Italia – Libia, ora serve chiarezza
Intervista di Diego Motta, Avvenire, domenica 6 ottobre
La presenza del supertrafficante libico Bija al tavolo sui migranti di Mineo rischia di gettare una luce sinistra sui rapporti tra Roma e Tripoli. «Le immagini dell’incontro avvenuto in Sicilia l’11 maggio 2017 rappresentano un salto di qualità e confermano grandi opacità nelle relazioni tra i due Paesi» osserva Matteo Orfini, il primo nel Pd a rompere sin da subito il silenzio sulla vicenda, rimanendo peraltro abbastanza isolato. «Su quella stagione va fatta una profonda autocritica, che ancora manca continua il parlamentare democratico – mentre vedo invece che il nuovo governo Conte si affretta a rilanciare e confermare un rapporto organico con Tripoli nel controllo dei flussi. Lo stesso presidente del Consiglio l’ha fatto, rivendicando il ruolo centrale della Guardia costiera libica».
In questi giorni, la stessa fotografia dell’incontro di Mineo ha portato a cinque diverse letture dei fatti da parte degli attori protagonisti. Com’è possibile? Chi non vuole ricostruire la catena delle responsabilità?
Non posso credere che un incontro del genere sia stato organizzato senza che i servizi segreti ne sapessero nulla. Le personalizzazioni non mi piacciono, si tratti di Minniti o di Gentiloni, che aveva la delega all’epoca sugli 007. Però è necessario che i protagonisti parlino, senza più reticenze.
Ma la commissione d’inchiesta parlamentare che avete invocato sulla vicenda non rischia di essere il solito tormentone che non risolve nulla?
Intanto, è uno strumento utile per ricostruire come sono andate le cose. Poi registro che alcune voci del mio partito, il Pd, esponenti di Leu e di +Europa e lo stesso sottosegretario Sibilia per i Cinque stelle di fatto chiedono di poter capire cosa è successo. Non è poco: vogliamo capire se è stato siglato o no un patto pazzesco tra lo Stato italiano e le milizie guidate dai trafficanti di esseri umani, allo scopo di contenere i flussi migratori. Devo aggiungere un’altra cosa.
Quale?
Degli accordi con la Libia di quella stagione non abbiamo mai discusso, né in una riunione del Pd e nemmeno in Parlamento. L’Aula non ha mai ratificato niente su questo tema. In questi anni ci siamo chiesti quanti profughi arrivano in Italia e non da dove scappano e perché. Se ci mettiamo poi i casi inquietanti documentati dei respingimenti in mare e il ruolo opaco dei servizi italiani, mi pare che alla domanda sulle responsabilità diventi necessario dare una risposta in tempi brevi.

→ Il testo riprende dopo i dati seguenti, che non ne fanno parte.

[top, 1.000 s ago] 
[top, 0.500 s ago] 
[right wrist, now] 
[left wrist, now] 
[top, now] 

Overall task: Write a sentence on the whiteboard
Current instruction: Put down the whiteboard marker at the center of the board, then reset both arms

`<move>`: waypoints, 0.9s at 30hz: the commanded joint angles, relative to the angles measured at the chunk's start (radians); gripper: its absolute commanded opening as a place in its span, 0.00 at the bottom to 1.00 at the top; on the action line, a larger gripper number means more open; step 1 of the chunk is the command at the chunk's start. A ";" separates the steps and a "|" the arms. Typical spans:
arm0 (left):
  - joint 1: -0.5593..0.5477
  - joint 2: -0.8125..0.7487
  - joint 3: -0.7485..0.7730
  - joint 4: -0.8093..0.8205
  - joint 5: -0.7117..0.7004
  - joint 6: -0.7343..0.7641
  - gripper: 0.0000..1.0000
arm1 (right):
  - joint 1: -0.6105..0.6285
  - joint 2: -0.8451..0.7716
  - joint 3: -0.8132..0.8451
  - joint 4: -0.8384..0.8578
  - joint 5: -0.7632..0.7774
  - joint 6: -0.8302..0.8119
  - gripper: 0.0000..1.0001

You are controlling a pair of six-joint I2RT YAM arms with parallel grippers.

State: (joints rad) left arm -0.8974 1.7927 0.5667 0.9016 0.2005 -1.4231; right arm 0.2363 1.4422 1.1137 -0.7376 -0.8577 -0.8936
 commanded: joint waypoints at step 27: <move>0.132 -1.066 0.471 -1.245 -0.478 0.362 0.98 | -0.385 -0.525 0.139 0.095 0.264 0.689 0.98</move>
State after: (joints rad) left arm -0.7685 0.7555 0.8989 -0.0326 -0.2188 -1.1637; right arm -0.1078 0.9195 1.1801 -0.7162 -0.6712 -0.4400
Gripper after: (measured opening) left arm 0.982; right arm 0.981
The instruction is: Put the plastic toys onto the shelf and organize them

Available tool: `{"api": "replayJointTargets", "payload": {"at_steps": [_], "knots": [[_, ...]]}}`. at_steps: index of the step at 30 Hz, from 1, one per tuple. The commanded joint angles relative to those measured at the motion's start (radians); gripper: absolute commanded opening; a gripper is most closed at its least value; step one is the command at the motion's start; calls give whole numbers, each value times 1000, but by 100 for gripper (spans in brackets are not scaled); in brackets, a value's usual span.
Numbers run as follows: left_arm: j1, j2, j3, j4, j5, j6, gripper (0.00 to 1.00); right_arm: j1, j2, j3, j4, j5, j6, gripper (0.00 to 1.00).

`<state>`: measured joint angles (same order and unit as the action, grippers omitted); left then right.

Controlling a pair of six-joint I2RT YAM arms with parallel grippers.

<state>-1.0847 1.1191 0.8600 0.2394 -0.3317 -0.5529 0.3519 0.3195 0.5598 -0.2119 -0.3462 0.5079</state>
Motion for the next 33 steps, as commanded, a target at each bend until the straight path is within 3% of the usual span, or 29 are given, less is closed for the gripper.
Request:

Lei che risposte si è dato nel frattempo?
Se i migranti non arrivano è perché o muoiono in mare o vengono rinchiusi nei centri di detenzione. Che fine fanno, altrimenti? Penso si tratti di interrogativi che un grande partito di sinistra come il Pd deve porsi. Invece, vedo da tempo soltanto subaltenità culturale a Salvini: si ha paura di avere un pensiero radicalmente alternativo alla destra. Con un solo risultato, alla fine: che se la sinistra copia la destra, i cittadini poi scelgono l’originale.
Cosa è necessario fare subito, perché ci sia dunque discontinuità nelle politiche sui migranti?
Bisogna stracciare gli accordi con Tripoli, ricostruire un rapporto equilibrato con le Ong che sono state criminalizzate, revocare integralmente i decreti sicurezza.
Darà atto almeno al nuovo ministro Lamorgese che qualcosa si sta facendo, come hanno dimostrato gli accordi di Malta…
Sono piccolissimi passi in avanti. Intendiamoci: è molto positivo che finalmente il ministro degli Interni vada ai vertici internazionali e che l’Italia abbia il ruolo che le spetta. Con Salvini non era così. Ma l’inversione di tendenza ancora non c`è. Ripeto: è un compito innanzitutto del Pd. Soltanto sei anni fa eravamo noi a lanciare la meritoria operazione Mare Nostrum per salvare vite nel Mediterraneo, eravamo noi a rivendicare il diritto di dare degna sepoltura ai morti del mare. Che fine hanno fatto adesso quelle battaglie?